■ Work instruction ■
Scan the entries below and report only how many lines contain "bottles".

■ Data provided ■

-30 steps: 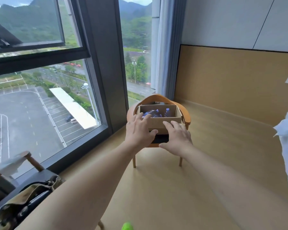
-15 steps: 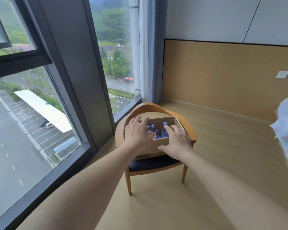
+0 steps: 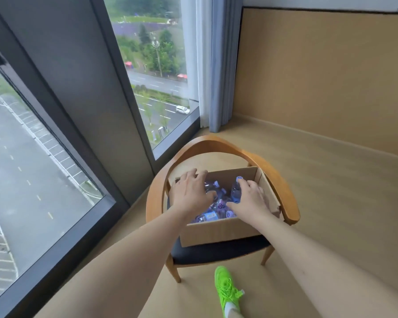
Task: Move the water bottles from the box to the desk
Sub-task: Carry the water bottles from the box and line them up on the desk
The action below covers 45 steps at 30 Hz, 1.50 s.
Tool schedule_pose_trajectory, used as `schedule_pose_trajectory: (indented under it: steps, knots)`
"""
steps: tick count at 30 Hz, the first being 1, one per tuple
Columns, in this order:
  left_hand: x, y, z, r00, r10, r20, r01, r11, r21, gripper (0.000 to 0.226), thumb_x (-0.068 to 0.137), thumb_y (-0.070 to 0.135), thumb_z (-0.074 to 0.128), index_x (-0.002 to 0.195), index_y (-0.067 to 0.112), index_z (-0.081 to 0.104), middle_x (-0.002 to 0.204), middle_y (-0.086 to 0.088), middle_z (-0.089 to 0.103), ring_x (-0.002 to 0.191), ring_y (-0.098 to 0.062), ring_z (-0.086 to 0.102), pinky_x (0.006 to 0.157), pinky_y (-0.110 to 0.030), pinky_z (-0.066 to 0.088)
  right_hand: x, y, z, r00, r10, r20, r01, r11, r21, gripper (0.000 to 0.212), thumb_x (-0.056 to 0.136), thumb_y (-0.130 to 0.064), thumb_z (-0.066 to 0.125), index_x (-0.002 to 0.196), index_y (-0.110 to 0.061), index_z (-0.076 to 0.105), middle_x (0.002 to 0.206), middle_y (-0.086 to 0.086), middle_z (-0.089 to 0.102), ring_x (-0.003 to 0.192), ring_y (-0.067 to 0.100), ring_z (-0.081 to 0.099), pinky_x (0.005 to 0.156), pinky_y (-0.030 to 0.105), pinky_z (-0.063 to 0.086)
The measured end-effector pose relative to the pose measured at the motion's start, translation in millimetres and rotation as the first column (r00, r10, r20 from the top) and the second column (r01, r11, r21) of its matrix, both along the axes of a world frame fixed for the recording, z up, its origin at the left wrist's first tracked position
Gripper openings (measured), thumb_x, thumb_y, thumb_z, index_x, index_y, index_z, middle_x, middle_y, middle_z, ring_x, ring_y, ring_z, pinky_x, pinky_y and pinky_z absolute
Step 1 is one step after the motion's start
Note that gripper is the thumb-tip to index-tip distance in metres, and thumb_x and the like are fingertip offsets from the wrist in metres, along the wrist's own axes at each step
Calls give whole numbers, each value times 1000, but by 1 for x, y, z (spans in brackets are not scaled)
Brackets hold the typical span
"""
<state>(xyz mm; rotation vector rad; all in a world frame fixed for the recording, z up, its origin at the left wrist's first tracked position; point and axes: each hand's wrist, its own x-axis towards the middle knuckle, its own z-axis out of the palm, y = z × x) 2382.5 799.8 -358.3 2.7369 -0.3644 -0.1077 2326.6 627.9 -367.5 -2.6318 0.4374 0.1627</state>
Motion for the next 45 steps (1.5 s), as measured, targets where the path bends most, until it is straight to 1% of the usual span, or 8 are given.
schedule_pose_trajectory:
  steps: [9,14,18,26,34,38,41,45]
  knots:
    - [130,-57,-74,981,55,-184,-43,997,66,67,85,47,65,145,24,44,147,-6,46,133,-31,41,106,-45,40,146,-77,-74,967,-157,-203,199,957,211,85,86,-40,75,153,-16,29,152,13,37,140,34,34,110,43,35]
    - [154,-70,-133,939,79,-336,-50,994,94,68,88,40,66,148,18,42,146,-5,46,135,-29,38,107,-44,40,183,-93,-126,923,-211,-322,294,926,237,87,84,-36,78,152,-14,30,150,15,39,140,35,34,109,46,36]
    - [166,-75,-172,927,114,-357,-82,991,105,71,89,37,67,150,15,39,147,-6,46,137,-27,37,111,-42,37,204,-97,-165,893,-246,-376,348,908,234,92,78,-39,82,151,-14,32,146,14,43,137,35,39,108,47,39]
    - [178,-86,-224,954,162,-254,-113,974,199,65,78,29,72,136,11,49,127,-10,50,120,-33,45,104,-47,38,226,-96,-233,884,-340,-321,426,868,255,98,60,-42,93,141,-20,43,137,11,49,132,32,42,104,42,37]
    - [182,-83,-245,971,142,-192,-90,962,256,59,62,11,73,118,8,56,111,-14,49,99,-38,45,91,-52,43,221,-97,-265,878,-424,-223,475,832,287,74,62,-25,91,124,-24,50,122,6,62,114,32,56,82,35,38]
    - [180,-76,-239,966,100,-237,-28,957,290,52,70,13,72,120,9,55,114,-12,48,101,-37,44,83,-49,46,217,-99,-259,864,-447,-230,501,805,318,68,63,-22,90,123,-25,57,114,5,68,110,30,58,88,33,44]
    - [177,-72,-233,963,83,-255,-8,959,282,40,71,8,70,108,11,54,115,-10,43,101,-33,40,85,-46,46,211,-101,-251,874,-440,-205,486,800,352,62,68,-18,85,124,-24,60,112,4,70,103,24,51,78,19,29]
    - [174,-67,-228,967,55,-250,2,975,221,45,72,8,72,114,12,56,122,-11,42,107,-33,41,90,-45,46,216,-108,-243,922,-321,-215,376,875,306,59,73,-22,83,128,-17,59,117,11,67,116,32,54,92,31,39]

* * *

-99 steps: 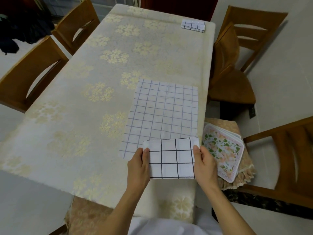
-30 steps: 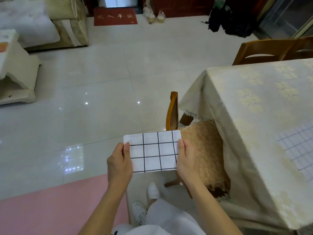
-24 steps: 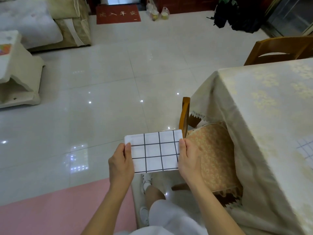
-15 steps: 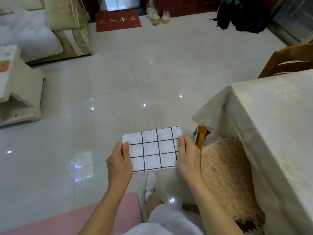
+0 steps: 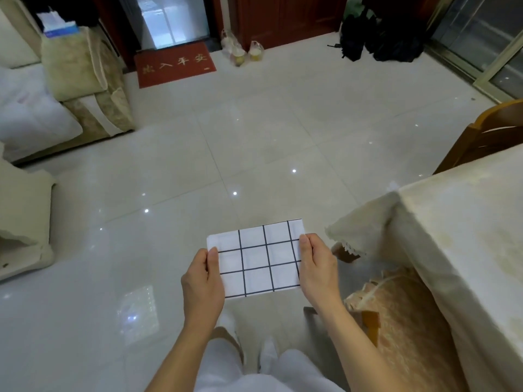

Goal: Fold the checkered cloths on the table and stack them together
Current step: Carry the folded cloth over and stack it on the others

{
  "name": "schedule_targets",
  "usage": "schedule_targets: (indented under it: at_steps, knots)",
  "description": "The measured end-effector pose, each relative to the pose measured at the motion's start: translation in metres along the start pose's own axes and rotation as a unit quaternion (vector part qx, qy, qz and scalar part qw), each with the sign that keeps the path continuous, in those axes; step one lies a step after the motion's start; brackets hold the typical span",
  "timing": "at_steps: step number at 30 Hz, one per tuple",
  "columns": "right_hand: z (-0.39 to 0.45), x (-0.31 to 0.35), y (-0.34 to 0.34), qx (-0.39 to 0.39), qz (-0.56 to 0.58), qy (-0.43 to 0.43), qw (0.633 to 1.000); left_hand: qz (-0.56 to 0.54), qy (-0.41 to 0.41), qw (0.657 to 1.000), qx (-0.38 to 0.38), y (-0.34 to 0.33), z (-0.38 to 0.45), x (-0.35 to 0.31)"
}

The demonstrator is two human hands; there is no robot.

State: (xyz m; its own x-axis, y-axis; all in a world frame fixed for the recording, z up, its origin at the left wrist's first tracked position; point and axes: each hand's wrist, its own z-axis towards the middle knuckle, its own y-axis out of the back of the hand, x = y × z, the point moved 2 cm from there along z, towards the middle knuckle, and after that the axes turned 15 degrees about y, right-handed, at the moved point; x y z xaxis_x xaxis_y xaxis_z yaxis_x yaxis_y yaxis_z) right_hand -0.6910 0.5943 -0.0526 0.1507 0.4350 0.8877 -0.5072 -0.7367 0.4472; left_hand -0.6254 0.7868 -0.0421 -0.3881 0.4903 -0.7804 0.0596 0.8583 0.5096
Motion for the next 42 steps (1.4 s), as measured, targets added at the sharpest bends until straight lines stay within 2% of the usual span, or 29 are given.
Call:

■ Exercise result ■
2